EXERCISE DESCRIPTION
Go through the listing and count the lines with "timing" in them; write only the number.

Start of DATA FOR THE TASK

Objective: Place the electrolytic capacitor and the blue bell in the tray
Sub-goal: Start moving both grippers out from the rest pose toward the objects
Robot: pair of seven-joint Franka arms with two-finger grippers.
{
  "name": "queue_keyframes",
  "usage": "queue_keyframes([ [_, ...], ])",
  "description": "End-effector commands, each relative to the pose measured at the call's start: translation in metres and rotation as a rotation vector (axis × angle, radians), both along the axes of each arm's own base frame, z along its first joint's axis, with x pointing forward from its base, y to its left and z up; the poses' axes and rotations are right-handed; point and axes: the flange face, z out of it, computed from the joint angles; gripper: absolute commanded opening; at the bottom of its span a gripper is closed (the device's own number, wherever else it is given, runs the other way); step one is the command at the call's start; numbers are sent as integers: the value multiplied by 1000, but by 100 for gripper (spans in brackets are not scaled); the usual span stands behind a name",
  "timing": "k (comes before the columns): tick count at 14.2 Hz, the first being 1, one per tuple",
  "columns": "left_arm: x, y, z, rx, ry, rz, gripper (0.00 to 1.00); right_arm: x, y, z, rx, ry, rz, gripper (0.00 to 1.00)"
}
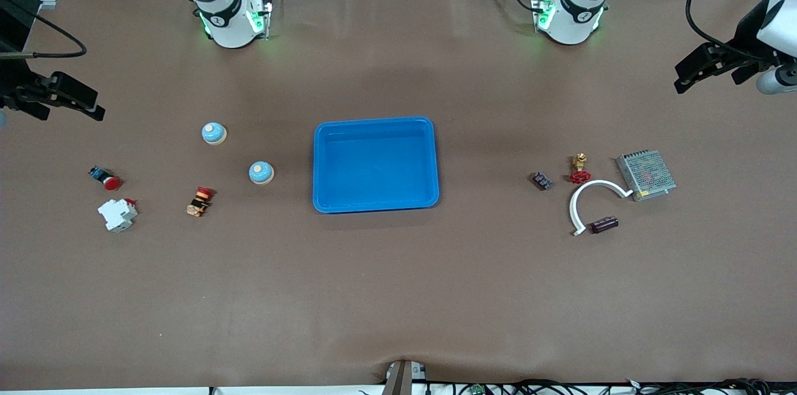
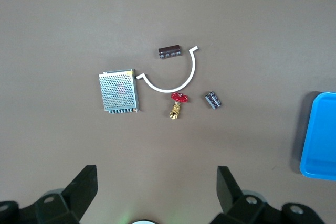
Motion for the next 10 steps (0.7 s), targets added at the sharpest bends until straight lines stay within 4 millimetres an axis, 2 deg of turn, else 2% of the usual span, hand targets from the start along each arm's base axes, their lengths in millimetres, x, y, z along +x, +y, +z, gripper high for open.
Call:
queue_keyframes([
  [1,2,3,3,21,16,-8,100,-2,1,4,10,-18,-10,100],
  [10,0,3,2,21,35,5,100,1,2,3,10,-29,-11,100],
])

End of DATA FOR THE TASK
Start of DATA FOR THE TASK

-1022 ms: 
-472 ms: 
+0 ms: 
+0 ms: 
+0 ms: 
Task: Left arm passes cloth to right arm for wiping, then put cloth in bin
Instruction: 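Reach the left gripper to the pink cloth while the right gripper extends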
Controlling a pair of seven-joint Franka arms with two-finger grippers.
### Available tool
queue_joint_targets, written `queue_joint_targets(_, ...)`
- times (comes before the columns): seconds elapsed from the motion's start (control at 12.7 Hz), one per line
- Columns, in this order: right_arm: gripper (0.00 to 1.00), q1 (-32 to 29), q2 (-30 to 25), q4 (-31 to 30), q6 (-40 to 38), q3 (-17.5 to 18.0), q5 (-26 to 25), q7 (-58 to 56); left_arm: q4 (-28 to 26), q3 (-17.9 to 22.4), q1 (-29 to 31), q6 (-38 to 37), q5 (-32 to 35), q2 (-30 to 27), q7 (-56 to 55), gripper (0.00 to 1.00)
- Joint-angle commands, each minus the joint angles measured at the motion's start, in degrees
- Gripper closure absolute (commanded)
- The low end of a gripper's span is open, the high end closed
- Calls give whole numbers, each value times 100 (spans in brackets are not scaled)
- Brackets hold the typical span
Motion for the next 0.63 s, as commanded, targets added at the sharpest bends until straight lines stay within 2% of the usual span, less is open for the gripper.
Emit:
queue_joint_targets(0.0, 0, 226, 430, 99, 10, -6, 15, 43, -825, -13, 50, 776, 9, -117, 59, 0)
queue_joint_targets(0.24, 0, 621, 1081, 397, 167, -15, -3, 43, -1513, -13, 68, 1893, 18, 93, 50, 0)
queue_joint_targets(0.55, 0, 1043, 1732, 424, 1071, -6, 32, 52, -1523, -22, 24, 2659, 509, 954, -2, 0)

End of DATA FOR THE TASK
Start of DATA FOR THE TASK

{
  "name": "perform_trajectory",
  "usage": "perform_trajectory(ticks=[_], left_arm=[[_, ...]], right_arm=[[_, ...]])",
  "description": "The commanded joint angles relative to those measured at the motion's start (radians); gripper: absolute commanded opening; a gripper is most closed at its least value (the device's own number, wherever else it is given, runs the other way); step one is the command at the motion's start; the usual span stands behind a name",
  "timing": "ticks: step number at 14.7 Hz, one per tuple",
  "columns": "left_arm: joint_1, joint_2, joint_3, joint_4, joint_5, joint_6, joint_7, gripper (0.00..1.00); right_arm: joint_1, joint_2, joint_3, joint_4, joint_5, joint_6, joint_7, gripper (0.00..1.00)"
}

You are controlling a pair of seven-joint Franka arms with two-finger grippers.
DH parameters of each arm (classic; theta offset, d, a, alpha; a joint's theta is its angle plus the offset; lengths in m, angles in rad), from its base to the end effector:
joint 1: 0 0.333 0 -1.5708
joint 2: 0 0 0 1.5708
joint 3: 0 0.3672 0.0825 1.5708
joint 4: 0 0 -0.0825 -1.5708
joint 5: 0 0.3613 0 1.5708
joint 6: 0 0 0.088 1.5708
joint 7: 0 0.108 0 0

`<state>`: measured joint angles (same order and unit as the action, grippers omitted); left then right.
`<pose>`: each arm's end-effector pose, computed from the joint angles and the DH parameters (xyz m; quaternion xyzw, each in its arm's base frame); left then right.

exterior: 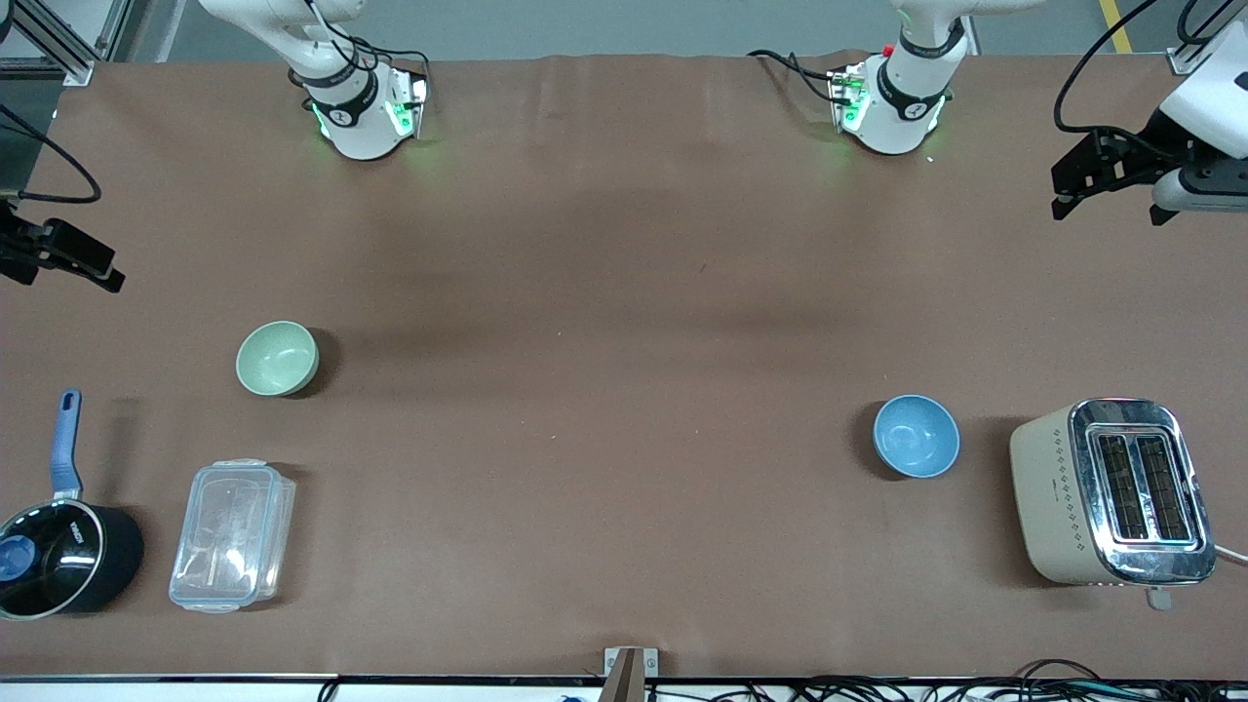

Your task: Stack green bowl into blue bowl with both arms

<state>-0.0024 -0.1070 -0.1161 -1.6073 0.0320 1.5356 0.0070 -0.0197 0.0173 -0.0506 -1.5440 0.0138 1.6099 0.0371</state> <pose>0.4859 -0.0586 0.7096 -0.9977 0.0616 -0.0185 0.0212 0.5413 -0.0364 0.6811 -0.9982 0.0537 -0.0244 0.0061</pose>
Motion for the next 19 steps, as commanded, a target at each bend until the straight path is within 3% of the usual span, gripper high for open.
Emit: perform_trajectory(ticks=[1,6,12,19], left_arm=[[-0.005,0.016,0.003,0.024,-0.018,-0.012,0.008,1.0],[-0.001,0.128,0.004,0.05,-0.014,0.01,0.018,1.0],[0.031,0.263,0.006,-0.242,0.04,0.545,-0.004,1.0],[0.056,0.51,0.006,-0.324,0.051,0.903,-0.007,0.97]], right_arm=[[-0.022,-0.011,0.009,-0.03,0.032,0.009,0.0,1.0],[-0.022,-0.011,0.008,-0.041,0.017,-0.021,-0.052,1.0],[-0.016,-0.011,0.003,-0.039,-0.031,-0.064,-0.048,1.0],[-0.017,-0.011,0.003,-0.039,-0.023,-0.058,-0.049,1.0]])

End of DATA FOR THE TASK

PROBLEM SOLUTION
2